Problem to work on: Using the records below, output the stretch that opens with the line containing "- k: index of" and closes with the line containing "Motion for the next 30", exactly and including both lines, with nothing more.

Information provided:
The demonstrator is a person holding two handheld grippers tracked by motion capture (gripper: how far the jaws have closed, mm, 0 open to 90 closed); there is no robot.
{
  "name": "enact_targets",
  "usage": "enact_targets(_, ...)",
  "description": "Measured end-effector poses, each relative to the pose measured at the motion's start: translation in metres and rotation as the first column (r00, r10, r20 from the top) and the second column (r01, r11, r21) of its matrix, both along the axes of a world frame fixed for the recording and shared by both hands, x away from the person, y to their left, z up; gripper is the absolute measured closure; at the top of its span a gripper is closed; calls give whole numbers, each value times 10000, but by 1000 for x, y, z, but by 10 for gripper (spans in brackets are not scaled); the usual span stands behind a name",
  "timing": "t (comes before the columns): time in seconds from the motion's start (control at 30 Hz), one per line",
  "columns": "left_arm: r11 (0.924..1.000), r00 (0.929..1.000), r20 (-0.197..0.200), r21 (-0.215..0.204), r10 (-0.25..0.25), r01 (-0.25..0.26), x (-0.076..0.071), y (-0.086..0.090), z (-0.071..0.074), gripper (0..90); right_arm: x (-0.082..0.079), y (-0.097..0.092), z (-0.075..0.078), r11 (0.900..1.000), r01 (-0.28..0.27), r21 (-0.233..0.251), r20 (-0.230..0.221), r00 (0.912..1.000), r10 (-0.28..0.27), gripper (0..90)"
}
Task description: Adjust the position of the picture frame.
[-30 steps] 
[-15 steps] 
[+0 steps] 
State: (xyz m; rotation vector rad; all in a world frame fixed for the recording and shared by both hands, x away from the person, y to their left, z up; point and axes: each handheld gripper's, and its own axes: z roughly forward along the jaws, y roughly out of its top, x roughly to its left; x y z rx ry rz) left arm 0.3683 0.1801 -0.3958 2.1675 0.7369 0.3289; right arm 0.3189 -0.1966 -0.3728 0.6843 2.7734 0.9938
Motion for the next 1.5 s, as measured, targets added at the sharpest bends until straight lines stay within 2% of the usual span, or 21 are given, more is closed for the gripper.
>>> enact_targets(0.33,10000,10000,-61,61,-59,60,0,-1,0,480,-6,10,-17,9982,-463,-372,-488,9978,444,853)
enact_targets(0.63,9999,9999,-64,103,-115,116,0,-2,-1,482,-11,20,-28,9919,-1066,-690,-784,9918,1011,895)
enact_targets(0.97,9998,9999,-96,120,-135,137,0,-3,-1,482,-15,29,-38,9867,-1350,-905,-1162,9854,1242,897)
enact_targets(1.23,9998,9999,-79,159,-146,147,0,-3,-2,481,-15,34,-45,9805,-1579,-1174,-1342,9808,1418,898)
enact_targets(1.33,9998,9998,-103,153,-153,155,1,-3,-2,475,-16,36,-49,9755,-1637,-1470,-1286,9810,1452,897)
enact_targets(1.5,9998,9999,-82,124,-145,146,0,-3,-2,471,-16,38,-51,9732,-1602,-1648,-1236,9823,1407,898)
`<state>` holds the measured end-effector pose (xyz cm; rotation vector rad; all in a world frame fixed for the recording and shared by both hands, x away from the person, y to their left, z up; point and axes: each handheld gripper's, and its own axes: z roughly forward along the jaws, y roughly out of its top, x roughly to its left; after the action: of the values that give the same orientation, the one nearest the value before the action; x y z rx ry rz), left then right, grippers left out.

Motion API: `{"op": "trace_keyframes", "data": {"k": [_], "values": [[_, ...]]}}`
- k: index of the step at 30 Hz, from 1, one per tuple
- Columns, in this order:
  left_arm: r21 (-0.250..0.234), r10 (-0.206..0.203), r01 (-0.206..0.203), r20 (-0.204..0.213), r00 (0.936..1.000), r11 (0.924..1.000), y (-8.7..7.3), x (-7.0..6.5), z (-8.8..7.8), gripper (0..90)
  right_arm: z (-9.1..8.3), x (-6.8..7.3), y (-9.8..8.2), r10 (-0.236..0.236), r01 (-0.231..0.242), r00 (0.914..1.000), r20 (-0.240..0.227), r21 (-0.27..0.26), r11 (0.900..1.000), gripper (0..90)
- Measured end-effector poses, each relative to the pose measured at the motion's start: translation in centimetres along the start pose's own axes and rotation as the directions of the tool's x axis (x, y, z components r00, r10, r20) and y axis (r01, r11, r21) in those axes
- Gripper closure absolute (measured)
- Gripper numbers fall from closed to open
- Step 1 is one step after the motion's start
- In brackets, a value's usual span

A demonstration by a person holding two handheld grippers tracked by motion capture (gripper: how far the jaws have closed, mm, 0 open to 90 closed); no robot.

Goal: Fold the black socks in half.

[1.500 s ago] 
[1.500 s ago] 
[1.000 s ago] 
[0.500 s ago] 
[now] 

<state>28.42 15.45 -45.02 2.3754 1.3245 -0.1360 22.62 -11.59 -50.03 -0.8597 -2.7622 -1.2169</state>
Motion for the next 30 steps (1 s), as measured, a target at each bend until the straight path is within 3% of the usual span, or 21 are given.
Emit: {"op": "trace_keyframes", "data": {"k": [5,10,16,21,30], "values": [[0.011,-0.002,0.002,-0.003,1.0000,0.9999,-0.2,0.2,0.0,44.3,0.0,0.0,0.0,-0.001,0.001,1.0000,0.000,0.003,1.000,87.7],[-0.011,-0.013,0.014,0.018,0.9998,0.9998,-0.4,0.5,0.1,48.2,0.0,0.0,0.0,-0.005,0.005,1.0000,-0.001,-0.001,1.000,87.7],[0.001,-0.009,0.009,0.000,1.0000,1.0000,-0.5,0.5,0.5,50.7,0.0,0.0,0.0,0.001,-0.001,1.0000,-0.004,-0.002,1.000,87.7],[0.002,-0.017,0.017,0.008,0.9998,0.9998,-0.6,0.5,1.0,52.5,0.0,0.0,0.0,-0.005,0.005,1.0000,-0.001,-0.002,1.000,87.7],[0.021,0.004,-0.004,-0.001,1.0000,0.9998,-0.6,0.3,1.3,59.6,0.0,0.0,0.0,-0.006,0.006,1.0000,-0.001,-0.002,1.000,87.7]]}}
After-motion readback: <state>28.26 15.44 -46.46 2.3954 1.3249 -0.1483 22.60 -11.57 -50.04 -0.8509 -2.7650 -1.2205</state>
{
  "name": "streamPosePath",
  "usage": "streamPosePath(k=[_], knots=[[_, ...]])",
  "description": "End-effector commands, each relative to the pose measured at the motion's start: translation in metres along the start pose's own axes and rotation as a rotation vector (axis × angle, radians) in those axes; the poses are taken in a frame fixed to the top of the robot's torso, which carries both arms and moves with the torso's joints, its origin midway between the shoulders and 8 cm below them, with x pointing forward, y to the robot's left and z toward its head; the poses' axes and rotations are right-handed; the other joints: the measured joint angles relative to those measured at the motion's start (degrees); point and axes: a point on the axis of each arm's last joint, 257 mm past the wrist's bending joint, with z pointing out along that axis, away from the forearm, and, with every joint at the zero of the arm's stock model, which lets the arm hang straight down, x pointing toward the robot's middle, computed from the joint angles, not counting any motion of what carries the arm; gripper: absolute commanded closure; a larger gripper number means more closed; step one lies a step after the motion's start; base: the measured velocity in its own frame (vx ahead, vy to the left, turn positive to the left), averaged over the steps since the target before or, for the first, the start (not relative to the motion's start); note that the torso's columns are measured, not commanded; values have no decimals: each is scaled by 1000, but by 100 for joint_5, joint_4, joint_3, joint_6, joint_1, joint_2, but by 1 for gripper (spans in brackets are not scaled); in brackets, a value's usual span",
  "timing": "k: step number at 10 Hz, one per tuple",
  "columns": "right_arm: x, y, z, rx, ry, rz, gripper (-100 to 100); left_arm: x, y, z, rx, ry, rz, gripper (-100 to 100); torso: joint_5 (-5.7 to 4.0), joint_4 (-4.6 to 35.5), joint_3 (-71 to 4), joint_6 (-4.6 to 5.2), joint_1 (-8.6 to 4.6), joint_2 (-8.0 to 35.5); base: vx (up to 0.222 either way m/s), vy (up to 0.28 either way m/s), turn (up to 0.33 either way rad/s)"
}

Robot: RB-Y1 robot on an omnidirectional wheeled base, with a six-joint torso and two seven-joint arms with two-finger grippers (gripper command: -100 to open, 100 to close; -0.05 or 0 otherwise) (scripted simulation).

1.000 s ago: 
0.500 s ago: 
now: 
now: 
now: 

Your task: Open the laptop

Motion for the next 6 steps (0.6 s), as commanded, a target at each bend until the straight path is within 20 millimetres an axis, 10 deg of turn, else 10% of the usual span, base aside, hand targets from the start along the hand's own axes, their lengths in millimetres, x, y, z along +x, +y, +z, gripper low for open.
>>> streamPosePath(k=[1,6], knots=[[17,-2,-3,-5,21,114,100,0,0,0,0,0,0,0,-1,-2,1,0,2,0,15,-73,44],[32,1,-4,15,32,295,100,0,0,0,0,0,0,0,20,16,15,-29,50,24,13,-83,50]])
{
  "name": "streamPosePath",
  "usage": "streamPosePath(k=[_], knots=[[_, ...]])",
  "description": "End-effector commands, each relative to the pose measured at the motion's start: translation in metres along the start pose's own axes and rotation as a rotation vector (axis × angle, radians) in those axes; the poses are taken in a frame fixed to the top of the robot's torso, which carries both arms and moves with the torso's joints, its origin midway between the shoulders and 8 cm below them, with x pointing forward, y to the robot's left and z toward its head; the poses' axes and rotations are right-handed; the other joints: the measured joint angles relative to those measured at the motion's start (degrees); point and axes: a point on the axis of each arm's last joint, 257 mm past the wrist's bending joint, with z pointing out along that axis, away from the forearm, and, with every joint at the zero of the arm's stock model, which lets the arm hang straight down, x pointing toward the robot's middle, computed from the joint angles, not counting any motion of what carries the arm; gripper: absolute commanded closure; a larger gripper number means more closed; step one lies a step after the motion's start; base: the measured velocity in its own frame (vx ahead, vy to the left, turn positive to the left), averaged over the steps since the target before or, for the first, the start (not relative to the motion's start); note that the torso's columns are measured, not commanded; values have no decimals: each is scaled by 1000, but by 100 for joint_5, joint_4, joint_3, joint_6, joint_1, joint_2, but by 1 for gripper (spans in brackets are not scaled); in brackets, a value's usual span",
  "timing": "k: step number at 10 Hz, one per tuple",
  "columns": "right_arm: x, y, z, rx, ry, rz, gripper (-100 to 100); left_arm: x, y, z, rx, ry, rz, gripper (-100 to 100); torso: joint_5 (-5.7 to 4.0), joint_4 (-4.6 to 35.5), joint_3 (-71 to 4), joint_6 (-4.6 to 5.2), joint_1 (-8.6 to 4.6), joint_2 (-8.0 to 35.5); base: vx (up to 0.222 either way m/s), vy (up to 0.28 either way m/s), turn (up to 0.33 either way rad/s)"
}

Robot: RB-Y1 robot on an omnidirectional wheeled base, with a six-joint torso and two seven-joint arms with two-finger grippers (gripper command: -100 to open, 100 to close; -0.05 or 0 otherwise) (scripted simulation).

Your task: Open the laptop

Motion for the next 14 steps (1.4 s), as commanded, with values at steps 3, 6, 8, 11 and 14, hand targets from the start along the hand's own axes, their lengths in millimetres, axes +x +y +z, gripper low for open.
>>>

Response to the task:
- k: index of the step at 30 Hz, from 1, one per tuple
- Columns, in this order:
  left_arm: r21 (-0.250..0.234), r10 (-0.206..0.203), r01 (-0.206..0.203), r20 (-0.204..0.213), r00 (0.936..1.000), r11 (0.924..1.000), y (-8.7..7.3), x (-7.0..6.5), z (-8.8..7.8), gripper (0..90)
  right_arm: z (-9.1..8.3), x (-6.8..7.3), y (-9.8..8.2), r10 (-0.236..0.236), r01 (-0.231..0.242), r00 (0.914..1.000), r20 (-0.240..0.227), r21 (-0.27..0.26), r11 (0.900..1.000), gripper (0..90)
- Measured end-effector poses, each relative to the pose measured at the motion's start: translation in centimetres along the start pose's own axes and rotation as the directions of the tool's x axis (x, y, z components r00, r10, r20) and y axis (r01, r11, r21) in those axes
- Gripper closure absolute (measured)
- Gripper numbers fall from closed to open
- Step 1 is one step after the motion's start
- In brackets, a value's usual span

A demonstration by a person holding two handheld grippers tracked by motion capture (gripper: how far the jaws have closed, mm, 0 open to 90 closed); no robot.

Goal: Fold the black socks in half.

[1.500 s ago] 
[1.500 s ago] 
[1.000 s ago] 
[0.500 s ago] 
[now] 

<state>28.42 15.45 -45.02 2.3754 1.3245 -0.1360 22.62 -11.59 -50.03 -0.8597 -2.7622 -1.2169</state>
Motion for the next 30 steps (1 s), as measured, a target at each bend until the straight path is within 3% of the usual span, or 21 are given.

The required answer is now complete.